The 1997 murder was front-page news in the city — soon to be a global story, when investigators connected the dots of a cross-country killing spree that ended with the shooting of fashion idol Gianni Versace on the steps of his Miami Beach mansion.
On Wednesday, murderer Andrew Cunanan’s Chicago stop comes into lurid focus in episode three of FX’s “The Assassination of Gianni Versace: American Crime Story.”
It portrays Miglin, played by Mike Farrell of “MASH” fame, as the loyal husband to cosmetics magnate Marilyn Miglin (Judith Light), but also a married man tormented by his secret gay life.
Early in the episode, just before Cunanan — a gay escort/con artist — shows up on Miglin’s doorstep, we see the real estate developer, his wife out of town, lighting a candle and falling to his knees before a Catholic altar in his basement.
“I try. I try,” he whispers, his quavering voice full of guilt.

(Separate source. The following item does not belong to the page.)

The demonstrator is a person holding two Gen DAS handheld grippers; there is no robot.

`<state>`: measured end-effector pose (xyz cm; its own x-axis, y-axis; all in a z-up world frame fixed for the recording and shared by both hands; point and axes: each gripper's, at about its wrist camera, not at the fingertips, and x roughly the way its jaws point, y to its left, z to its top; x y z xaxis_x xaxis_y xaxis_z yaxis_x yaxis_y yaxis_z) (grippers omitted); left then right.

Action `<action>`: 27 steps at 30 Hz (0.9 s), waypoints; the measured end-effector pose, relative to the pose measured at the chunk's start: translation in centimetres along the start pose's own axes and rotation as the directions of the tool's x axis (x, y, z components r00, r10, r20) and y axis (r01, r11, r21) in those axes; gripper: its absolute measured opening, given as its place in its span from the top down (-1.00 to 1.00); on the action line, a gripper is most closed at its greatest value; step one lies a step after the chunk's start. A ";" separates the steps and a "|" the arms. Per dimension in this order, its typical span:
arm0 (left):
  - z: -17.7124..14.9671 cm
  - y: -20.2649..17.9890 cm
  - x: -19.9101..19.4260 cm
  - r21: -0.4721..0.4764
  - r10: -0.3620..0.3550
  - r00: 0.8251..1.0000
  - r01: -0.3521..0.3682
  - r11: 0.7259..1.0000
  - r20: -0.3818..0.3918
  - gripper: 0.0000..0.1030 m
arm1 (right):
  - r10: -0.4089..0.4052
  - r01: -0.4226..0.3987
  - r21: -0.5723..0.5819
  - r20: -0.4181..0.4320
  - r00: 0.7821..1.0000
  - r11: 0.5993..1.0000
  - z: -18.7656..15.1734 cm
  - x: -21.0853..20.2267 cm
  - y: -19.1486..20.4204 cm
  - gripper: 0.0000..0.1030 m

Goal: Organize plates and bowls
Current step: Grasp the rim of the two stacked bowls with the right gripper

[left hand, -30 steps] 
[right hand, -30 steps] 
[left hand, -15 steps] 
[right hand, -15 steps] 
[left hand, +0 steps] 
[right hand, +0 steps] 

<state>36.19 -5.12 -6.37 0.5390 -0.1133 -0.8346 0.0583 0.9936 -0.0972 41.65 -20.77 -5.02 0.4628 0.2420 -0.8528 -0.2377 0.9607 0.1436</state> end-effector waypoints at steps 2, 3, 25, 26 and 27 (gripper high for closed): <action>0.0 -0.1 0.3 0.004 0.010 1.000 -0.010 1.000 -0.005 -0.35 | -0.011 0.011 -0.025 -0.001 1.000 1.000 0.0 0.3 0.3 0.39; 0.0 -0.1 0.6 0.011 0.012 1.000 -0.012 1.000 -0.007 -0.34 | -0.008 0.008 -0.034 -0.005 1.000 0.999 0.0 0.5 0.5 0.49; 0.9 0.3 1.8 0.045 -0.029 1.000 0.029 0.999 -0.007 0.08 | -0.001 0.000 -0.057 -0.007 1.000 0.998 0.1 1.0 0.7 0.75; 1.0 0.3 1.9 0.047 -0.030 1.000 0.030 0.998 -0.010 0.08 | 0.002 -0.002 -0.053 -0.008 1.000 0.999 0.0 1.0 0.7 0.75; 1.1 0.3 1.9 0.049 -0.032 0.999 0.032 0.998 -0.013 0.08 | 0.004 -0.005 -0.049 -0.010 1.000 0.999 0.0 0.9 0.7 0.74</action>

The scene that follows — Miglin and Cunanan kiss, shortly before the escort leads the developer to the garage, ties him up, tortures him and kills him — remains controversial. Miglin’s family has vociferously denied he knew Cunanan or had any kind of relationship with him. The Miglins declined to comment for this story.

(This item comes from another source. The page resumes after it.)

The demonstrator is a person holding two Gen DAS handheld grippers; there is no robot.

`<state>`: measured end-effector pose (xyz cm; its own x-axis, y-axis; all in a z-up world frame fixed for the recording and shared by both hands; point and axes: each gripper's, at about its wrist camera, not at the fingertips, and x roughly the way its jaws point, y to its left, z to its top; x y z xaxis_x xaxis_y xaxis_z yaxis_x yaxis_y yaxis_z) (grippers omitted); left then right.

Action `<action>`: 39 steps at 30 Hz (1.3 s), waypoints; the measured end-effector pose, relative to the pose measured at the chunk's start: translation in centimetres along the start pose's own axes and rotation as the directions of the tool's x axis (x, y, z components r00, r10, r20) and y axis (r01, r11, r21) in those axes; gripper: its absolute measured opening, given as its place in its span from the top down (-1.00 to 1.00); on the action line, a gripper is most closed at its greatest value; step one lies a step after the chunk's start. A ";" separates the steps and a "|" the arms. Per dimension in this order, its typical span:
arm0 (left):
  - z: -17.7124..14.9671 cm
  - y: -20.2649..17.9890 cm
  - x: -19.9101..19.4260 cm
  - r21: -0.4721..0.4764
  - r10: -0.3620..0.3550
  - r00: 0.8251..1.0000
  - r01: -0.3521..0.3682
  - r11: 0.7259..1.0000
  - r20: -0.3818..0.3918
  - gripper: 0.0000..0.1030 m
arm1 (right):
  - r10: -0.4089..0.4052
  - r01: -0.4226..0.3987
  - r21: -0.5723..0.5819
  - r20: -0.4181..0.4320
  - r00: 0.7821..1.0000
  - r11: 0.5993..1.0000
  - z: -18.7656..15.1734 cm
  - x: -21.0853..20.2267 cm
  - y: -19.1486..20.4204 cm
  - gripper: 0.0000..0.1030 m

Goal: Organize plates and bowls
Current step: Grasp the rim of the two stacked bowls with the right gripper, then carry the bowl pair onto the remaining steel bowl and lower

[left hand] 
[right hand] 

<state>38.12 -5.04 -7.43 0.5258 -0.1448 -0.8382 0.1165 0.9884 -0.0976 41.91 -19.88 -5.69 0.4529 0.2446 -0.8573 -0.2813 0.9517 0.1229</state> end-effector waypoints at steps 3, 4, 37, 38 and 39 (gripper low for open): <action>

John Carpenter was a crime reporter at the Chicago Sun-Times at the time and a lead reporter on the story, one that took him to both coasts. From the start, Carpenter said, the murder was a “heater,” reporter parlance for a case that attracts a lot of media attention. After the initial reporter briefings, police released few details.
“We were getting sort of a general sense of what the murder was,” said Carpenter, now a freelance reporter in the Chicago area. “Then at some point fairly early on that shut down instantly.”

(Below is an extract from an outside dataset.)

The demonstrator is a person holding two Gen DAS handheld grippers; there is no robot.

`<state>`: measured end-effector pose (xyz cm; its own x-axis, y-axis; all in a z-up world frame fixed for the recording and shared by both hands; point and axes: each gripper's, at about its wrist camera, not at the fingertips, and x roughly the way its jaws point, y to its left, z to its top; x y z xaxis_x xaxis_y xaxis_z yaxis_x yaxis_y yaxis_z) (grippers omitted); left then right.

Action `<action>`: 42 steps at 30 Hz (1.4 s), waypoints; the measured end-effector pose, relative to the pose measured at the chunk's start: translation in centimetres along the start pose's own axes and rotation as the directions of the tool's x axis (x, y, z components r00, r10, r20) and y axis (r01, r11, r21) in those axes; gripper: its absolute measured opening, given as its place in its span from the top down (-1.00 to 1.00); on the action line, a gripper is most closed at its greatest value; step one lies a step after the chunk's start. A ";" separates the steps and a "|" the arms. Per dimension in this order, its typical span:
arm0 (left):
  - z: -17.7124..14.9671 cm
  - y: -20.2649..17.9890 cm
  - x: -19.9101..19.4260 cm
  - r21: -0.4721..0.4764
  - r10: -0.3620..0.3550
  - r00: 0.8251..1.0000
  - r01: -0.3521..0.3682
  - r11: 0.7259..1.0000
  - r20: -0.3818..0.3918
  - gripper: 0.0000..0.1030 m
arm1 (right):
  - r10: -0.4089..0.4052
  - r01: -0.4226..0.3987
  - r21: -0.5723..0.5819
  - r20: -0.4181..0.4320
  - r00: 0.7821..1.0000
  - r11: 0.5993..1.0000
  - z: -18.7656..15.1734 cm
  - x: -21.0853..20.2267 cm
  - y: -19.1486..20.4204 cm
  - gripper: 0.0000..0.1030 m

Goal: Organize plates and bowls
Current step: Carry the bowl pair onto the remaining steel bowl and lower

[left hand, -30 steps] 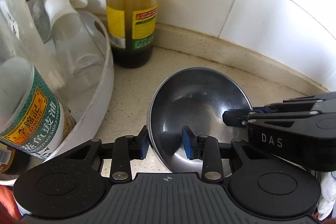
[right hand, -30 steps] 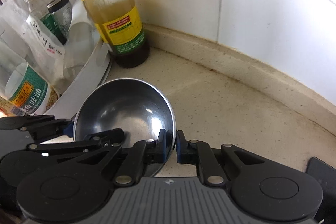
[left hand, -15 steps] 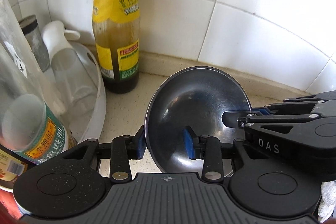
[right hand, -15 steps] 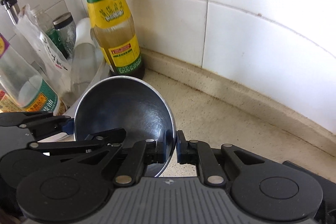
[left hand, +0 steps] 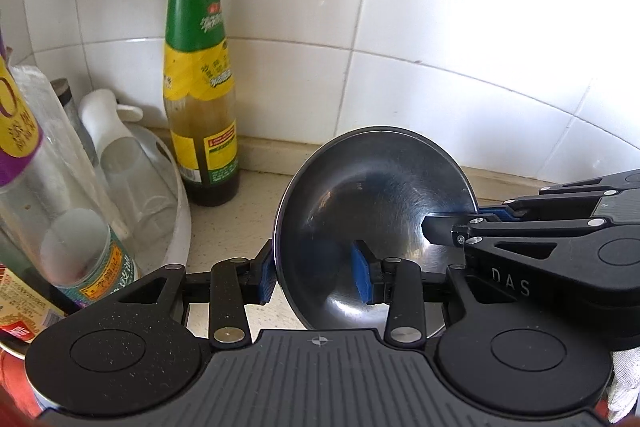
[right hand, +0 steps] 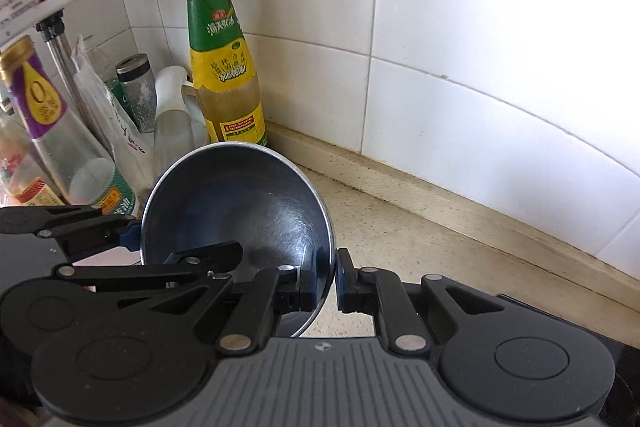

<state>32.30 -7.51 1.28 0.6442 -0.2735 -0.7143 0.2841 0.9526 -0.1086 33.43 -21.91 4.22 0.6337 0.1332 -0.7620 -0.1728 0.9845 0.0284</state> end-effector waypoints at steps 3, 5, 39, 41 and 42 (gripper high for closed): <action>-0.4 -0.4 -1.2 0.016 -0.013 1.000 0.013 1.000 0.008 0.11 | -0.015 0.015 0.004 0.006 1.000 1.000 -0.6 -1.2 0.3 0.76; -0.7 -0.6 -1.8 0.024 -0.022 1.000 0.021 0.999 0.009 0.11 | -0.023 0.023 0.007 0.006 1.000 1.000 -1.0 -1.9 0.6 0.76; -5.3 -3.0 -4.7 0.108 -0.043 0.998 0.048 0.993 -0.051 0.11 | -0.041 0.045 0.080 -0.052 0.998 0.996 -6.6 -5.4 1.5 0.75; -5.5 -3.1 -4.7 0.109 -0.042 0.998 0.048 0.993 -0.056 0.11 | -0.039 0.043 0.082 -0.058 0.998 0.996 -6.8 -5.3 1.5 0.75; -5.6 -3.1 -4.6 0.109 -0.041 0.997 0.047 0.993 -0.059 0.11 | -0.037 0.042 0.085 -0.061 0.997 0.996 -6.9 -5.2 1.5 0.75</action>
<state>24.48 -8.41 1.07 0.5890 -0.3042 -0.7487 0.3897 0.9185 -0.0666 24.67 -21.87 3.81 0.5926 0.0897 -0.8005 -0.0816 0.9954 0.0511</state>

Was someone trying to protect the Miglins? Carpenter says he doesn’t know, but it wouldn’t surprise him. Miglin was both well-connected and well-liked, he said.
But if the attack was random, as police would later suggest, something didn’t make sense to reporters.
“To me, what everybody always felt was that it was clearly somebody who knew that Marilyn Miglin was away for the weekend,” Carpenter said. There also was no forced entry into the home, according to media reports.
Sun-Times editors were less interested in being able to run a “tawdry headline,” as they were in filling in the missing pieces to a widely read story, Carpenter said.
The FX series relies on Maureen Orth’s 1999 book “Vulgar Favors” for much of its source material.
“What specifically happened in the moments leading up to Lee Miglin’s death is known only by Andrew and Lee. This is true for almost all of Andrew’s victims,” Brad Simpson, the show’s executive producer, said in an emailed statement. “Our writer, Tom Rob Smith, had to dramatize what we believe happened that weekend starting from the established facts of the crime scene. Based on the evidence, we believe that Lee and Andrew did know each other, and Andrew’s attack, as with all his victims except for William Reese, was targeted and specific. We used Maureen Orth’s book and consultancy, as well as the FBI records and the statements from witnesses inside the records for research and background.”
Farrell, the actor who plays Miglin, told the Sun-Times his research for the character involved reading widely about the case.
“But what you have to deal with is what’s on the page, as an actor,” he said.
Farrell said that while he’s sorry if his portrayal might cause additional pain for the surviving Miglins, he doesn’t feel any guilt.
He said it’s “too bad there is such antagonism” over Miglin’s possible motivations.
“To me, it’s a further manifestation of the horror of this whole thing. But part of [that] is a kind of inability or unwillingness to accept what I think is a very real and very natural part of this man’s life, and it’s one that’s really what the show is about — an inability to understand that some people have a different orientation and particularly then, and less now, there was an absolute unwillingness to accept and honor that orientation.”